事情到了這個地步,已經回不去了,他隻有屈服這一條路可以走。
手段有些不光彩,林克心中也沒什麽得意的,他想了想,淡淡地道:“我已經知道你們這一趟的目的。我要你回晨曦島,順便帶些消息給那些高精靈。”
說着,林克劍給一個卷軸遞給漢密爾頓,漢密爾頓接過卷軸看起來。
“具體的消息我都寫在上面了,我要達到的目的也寫在上面了。你完成之後,就留在島上爲高精靈效力,爲我收集有關晨曦島的具體動向。這兩件事,前者順勢而爲,後者卻要你盡力。

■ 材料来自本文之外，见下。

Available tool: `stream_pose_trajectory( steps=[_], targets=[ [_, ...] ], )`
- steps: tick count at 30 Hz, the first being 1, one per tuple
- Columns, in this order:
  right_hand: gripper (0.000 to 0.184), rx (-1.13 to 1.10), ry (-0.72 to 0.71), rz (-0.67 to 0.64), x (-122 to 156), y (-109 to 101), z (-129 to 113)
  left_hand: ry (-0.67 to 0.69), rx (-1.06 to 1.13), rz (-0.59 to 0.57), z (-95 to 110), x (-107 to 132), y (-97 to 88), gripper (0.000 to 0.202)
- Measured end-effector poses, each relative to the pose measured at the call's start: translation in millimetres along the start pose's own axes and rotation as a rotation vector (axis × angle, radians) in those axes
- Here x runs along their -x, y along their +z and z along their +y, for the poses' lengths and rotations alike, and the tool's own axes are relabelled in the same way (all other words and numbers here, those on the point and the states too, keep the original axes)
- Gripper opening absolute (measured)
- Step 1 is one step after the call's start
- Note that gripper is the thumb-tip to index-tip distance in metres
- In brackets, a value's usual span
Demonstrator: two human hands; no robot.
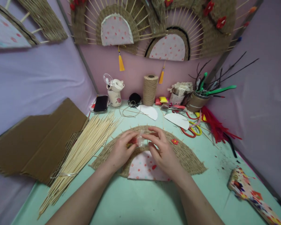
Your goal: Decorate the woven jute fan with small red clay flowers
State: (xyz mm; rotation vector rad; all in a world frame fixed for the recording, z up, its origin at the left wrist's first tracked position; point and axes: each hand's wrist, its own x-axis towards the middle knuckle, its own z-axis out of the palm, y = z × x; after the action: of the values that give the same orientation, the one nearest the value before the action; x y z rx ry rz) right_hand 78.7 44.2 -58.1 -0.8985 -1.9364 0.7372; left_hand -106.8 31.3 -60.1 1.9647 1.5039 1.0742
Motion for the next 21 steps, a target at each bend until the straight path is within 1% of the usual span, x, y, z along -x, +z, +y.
stream_pose_trajectory(
  steps=[2,5,6,8,10,12,15,18,20,21],
  targets=[
    [0.044,0.000,-0.043,-0.044,0,0,-1,0.002,0.008,-0.033,1,0,-0.6,0.027],
    [0.032,0.049,-0.066,-0.059,0,0,-1,-0.034,0.044,-0.109,5,0,-1.8,0.021],
    [0.026,0.064,-0.064,-0.051,0,-1,-2,-0.070,0.082,-0.131,7,0,-2.3,0.023],
    [0.016,0.085,-0.059,-0.032,-1,-2,-2,-0.182,0.215,-0.145,9,0,-3.7,0.034],
    [0.010,0.107,-0.055,-0.006,-1,-3,-2,-0.308,0.380,-0.131,9,0,-5.7,0.041],
    [0.006,0.129,-0.047,0.013,-1,-4,-3,-0.387,0.505,-0.099,8,-1,-7.9,0.037],
    [0.005,0.119,-0.033,0.011,-1,-6,-5,-0.436,0.603,-0.052,5,-2,-9.5,0.031],
    [0.009,0.076,-0.030,-0.042,-1,-8,-8,-0.487,0.670,-0.021,0,-3,-8.8,0.032],
    [0.010,0.059,-0.023,-0.066,-1,-9,-8,-0.492,0.694,0.003,-2,-3,-7.9,0.032],
    [0.014,0.056,-0.017,-0.057,-1,-9,-8,-0.479,0.691,0.019,-3,-3,-7.5,0.032]
  ],
)
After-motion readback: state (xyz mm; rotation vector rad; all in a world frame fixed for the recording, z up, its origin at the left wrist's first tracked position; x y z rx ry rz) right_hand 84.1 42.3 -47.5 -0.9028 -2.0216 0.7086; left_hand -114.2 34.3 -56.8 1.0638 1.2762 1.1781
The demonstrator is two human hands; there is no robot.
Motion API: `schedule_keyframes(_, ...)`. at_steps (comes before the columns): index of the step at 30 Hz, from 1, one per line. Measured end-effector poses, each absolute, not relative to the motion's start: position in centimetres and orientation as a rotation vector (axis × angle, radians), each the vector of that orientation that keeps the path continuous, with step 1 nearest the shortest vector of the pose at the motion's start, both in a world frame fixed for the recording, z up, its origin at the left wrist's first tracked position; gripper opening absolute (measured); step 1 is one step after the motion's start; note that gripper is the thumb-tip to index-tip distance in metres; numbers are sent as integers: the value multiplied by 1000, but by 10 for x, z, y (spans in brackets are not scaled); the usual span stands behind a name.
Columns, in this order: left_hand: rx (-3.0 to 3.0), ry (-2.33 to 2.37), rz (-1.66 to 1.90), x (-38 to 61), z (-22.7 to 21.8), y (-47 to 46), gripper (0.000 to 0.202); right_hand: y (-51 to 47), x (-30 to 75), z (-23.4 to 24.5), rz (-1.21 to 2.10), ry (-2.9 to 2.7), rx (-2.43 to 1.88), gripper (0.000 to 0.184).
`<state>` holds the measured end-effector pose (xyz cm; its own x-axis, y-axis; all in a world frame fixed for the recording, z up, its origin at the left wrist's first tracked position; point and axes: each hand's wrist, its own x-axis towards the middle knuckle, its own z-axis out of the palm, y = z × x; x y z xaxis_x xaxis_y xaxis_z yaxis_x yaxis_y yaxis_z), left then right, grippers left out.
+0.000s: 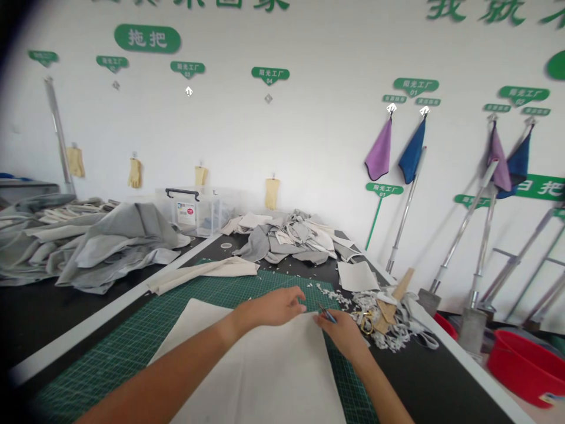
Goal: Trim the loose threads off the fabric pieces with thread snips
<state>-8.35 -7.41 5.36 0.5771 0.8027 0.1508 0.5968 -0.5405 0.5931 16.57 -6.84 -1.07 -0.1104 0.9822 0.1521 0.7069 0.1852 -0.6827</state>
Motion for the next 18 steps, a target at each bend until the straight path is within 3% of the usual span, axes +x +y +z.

”
晨曦島上的高精靈排外性太強了,島上的情況非常不透明,而要阻止位面融合,島上那棵世界樹是重中之重,或許有那麽一天,他不得不親自登上晨曦島去對付世界樹。
既然如此,那晨曦島的信息就變得異常重要了。
漢密爾頓看着卷軸,沉默了足足五分鍾,然後他問道:“那諾雅呢?”
“她?她會留在菲爾德,她的力量依舊被我封印,但她會在内城焦土嶺得到一間莊園,并且有專人服侍,她會把你的孩子生下來,養大,隻要你好好幹,你的女人和孩子不會出現任何問題。”
這手段有點黑暗,不過非常時期行非常手段,比這更黑的事林克也不是沒幹過,他早就百毒不侵了。
倒是一旁的皮亞斯有些接受不了,但他曾經是一個位面的靈魂導師,這類政治手段也見得多了,這時候雖然有些不适應,但好歹保持了表面上的冷靜。
漢密爾頓再次沉默,不過半分鍾後,他就再次開口:“你不怕我抛下她不管嗎?”
抛妻棄子這種事,心狠一點就行了。
“怕。”林克坦誠道:“所以我還有另一重防護,皮亞斯,你給他展示一下。”
皮亞斯走上前,拿出一面巴掌大的銀色小鏡,放在漢密爾頓眼前,問道:“看到裏面的人了嗎?”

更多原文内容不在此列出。